Thank you, Mr Deputy Speaker. It is a great honour to speak in this debate, and I apologise to those Members whose speeches I may have missed, including Andrew Western, who made his maiden speech. I congratulate him on that and look forward to reading it in Hansard. I was meeting a group of young people who have autism, and as we debate this issue of the holocaust it is striking to think that people we would now describe as neurodiverse were also victims of the holocaust.

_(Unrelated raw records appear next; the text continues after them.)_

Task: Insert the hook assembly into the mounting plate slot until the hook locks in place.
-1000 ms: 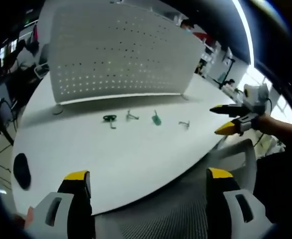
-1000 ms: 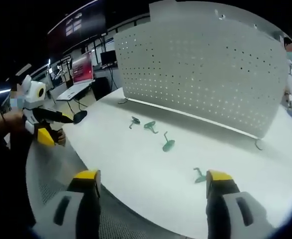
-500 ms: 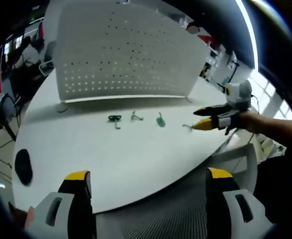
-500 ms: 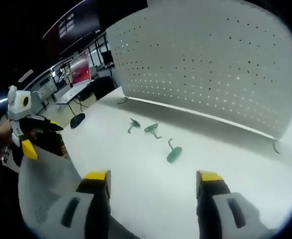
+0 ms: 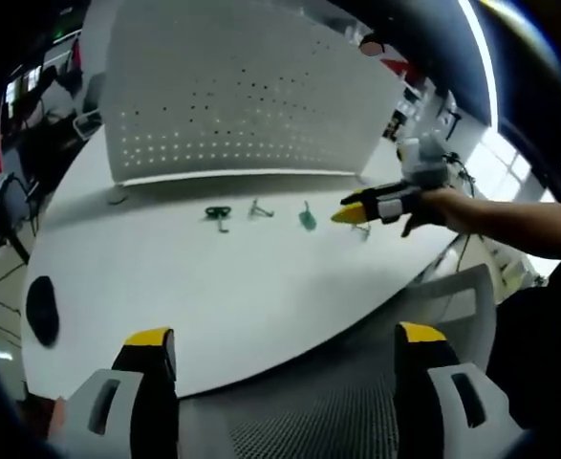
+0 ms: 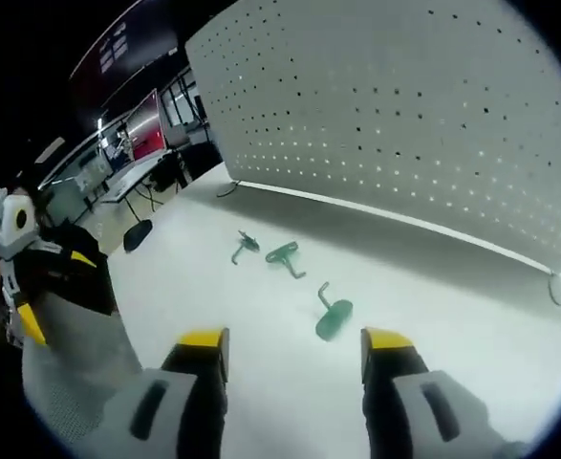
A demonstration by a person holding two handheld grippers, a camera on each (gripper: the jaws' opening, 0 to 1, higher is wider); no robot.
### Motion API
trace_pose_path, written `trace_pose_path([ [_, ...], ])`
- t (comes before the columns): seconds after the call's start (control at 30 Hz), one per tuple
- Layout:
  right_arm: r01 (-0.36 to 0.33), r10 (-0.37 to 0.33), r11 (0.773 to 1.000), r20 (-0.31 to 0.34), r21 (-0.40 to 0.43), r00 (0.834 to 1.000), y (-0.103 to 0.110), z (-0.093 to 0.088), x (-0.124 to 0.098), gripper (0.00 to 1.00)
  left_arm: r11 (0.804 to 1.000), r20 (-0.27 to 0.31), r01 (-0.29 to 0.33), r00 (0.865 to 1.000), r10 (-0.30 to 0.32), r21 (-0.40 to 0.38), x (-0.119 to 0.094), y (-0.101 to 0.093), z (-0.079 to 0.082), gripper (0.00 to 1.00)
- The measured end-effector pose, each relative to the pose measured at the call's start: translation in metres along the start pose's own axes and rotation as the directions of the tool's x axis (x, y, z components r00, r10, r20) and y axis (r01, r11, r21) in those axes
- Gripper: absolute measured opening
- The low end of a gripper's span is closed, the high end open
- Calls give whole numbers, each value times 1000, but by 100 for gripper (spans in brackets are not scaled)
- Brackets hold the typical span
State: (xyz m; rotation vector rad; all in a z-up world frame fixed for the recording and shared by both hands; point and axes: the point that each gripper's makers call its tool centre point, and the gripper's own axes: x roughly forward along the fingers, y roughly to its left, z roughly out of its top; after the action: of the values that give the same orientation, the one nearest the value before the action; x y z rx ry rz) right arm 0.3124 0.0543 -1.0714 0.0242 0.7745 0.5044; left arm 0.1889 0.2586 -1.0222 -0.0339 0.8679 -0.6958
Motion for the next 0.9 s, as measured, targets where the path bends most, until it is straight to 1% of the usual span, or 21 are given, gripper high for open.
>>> trace_pose_path([
  [0.1,-9,9,1000,-2,-1,1000,-1,2,8,43,1000,-12,-1,1000,1,5,1,0,-3,97],
  [0.13,-10,11,1000,7,-5,1000,-2,3,13,41,1000,-13,-2,1000,2,3,1,1,-4,97],
  [0.3,8,-8,1000,-5,-6,1000,-7,7,27,36,1000,-10,-7,1000,7,-11,1,3,-4,97],
  [0.4,18,-18,1000,-27,-11,999,-9,7,39,33,1000,-10,-10,1000,10,-23,1,4,-5,97],
  [0.47,29,-30,1000,-29,-10,999,-11,7,44,33,1000,-14,-14,1000,13,-24,0,5,-7,97],
  [0.53,41,-42,999,-43,-16,998,-13,5,49,29,1000,-20,-19,1000,19,-20,0,6,-8,96],
  [0.6,50,-50,999,-41,1,998,-15,6,53,25,999,-23,-19,1000,18,-26,1,6,-9,96],
  [0.63,59,-58,998,-47,24,997,-16,5,55,25,999,-23,-18,1000,17,-29,1,6,-9,96],
  [0.73,82,-80,995,-49,51,996,-22,6,59,23,999,-23,-26,999,25,-30,1,7,-10,96],
  [0.77,91,-87,993,-52,72,995,-23,6,60,23,999,-26,-29,999,29,-31,1,8,-10,96],
  [0.8,103,-96,987,-66,123,993,-25,3,60,23,999,-33,-40,999,38,-32,1,10,-11,96],
  [0.83,110,-98,983,-85,149,992,-26,-1,61,21,998,-37,-47,998,46,-32,0,12,-12,96],
  [0.9,124,-114,977,-66,173,991,-32,1,61,17,998,-39,-52,998,50,-35,0,13,-13,95],
])
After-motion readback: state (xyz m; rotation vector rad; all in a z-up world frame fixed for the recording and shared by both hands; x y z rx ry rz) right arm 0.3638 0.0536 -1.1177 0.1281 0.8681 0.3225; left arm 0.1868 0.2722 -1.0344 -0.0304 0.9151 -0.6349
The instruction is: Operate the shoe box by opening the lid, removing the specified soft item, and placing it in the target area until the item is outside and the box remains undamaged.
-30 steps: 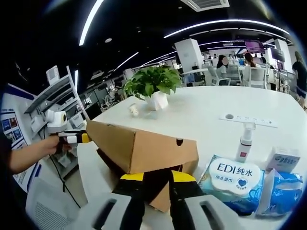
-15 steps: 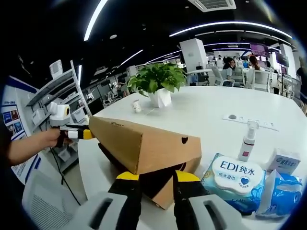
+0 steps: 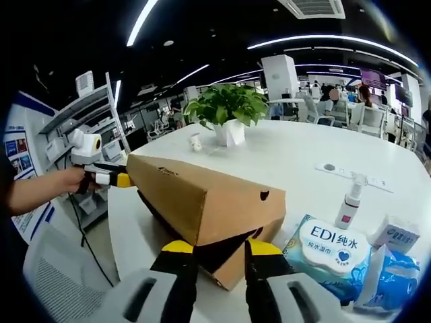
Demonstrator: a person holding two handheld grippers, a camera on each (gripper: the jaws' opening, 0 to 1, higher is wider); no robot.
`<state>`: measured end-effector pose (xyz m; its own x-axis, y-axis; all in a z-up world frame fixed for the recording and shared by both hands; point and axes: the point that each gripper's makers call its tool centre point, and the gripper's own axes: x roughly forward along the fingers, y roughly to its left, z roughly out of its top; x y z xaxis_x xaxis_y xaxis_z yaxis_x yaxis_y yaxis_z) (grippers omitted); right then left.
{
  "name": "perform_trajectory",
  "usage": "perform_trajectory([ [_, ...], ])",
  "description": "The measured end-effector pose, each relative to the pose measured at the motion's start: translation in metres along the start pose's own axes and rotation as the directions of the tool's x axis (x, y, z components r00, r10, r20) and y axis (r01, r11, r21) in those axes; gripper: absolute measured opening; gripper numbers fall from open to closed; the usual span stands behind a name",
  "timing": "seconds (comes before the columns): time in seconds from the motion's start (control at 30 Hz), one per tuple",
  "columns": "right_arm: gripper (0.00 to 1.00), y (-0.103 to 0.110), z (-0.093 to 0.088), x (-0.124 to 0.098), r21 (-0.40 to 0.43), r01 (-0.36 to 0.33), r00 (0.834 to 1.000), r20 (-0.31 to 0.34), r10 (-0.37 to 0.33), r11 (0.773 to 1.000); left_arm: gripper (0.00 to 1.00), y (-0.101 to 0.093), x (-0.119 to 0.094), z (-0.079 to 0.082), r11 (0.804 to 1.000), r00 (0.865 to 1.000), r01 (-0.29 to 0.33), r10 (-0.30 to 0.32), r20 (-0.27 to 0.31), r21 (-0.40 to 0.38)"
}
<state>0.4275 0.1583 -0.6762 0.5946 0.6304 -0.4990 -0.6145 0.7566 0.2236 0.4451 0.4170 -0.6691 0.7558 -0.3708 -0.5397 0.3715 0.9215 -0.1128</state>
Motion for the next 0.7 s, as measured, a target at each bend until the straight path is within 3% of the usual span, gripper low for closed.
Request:
perform_trajectory([
  [0.7, 0.29, 0.006, -0.006, 0.002, -0.087, -0.019, 1.0, -0.004, 0.019, 0.996, 0.4, -0.005, 0.003, -0.014, 0.998, 0.998, 0.013, -0.01, -0.057, 0.066],
])
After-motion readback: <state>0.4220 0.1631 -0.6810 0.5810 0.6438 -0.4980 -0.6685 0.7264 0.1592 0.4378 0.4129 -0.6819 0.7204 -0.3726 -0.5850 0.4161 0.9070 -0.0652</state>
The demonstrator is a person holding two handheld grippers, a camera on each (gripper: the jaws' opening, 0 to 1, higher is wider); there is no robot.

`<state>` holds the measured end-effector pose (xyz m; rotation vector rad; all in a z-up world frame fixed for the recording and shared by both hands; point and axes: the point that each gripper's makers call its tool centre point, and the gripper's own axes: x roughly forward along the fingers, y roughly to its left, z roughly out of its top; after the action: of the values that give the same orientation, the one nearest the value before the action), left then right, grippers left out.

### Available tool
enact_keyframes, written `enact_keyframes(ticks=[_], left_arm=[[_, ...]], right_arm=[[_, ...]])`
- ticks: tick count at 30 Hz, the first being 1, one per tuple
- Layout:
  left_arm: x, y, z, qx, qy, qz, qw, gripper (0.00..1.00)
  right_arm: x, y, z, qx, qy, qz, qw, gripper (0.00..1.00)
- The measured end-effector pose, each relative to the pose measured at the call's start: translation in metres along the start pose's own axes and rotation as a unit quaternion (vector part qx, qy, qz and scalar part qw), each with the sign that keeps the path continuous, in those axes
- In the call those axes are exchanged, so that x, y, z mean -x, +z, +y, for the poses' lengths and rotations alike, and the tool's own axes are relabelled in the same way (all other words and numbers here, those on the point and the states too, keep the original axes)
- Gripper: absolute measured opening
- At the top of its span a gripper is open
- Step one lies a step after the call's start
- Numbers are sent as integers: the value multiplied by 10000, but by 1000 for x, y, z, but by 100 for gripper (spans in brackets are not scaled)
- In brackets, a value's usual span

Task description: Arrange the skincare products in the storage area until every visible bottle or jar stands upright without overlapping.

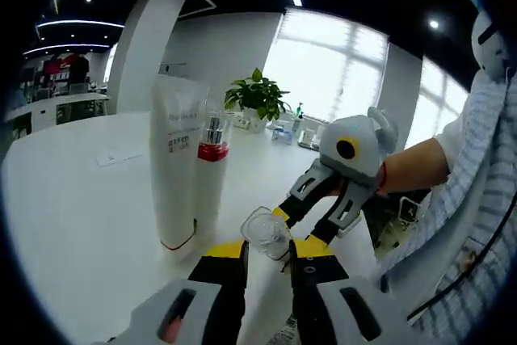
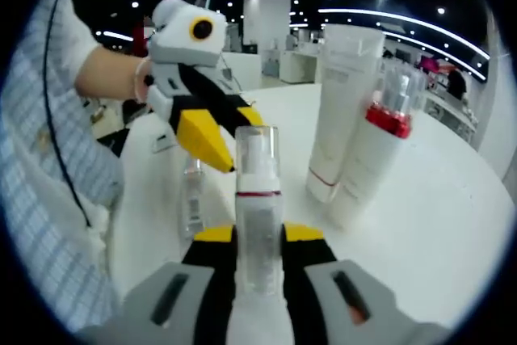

As Chairman of the Select Committee on Education, I wanted to join so many Members who have spoken today, from so many parts of the House, in paying tribute to the work of the Holocaust Memorial Day Trust and the Holocaust Educational Trust, as they make a profound difference in our schools. The work they do in bringing the testimony of survivors directly to children in schools is vital in informing our understanding of one of the most terrible examples of human behaviour in history, but it is so much more than that; it inspires an understanding not just of history—my subject at school and university—but of poetry, literature, music and so much more that children can benefit from. The work they have done to make sure that the voices of that generation of survivors that we are sadly now losing are perpetuated and protected for the future is essential, as we all recognise the importance of educating about the holocaust and dealing with the difficult issues it raises for the students of today.

The trips that those bodies have organised to take students directly to Auschwitz, to see for themselves the reality of the horror undertaken there, are also an important part of their work. In all our constituencies, up and down the country, events are taking place tomorrow that will bring together the pupils of today and the testimony of holocaust survivors, and civic and religious institutions. As my right hon. Friend Sajid Javid said in his excellent opening speech, this is something that should matter to people of every religion and every community. It was fantastic to hear him speaking out in that way.

I wish to touch on a recent event we had in Worcester, which was a reminder that although the holocaust was a peak of the terrible antisemitism and mistreatment of Jewish people, it was not isolated in history as an incident of antisemitism, bias and appalling behaviour against them. We recently held an event to commemorate the expulsion of the Jews from Worcester in 13th-century England. We brought representatives of Jewish communities from across the midlands together in Worcester, at the site of the former Jewish ghetto, to unveil a plaque, and to hear a profound speech and an apology from the Bishop of Worcester for the role that the Church played in that incident. It is important to remember that context and the long history of antisemitism that built up to the terrible events of the holocaust.

Today there is a very small Jewish population in Worcester, but the lessons of the holocaust are relevant to everyone in my constituency. I am very proud that schools such as the King’s School Worcester, RGS Worcester, Christopher Whitehead Language College and Sixth Form, and Nunnery Wood High School, will be holding holocaust memorial events and engaging in that event with our university, with civic dignitaries at the Guildhall in Worcester, just a few hundred yards from where that Jewish ghetto stood.

I very much look forward to hearing from Mindu Hornick tomorrow. She is a holocaust survivor who will be addressing that group. In paying tribute to the many profound speeches that we have heard from all parts of the House, I think it is very welcome that the Government have made the commitment about the holocaust education centre sitting at the heart of our democracy. That will benefit generations of schoolchildren in the years to come.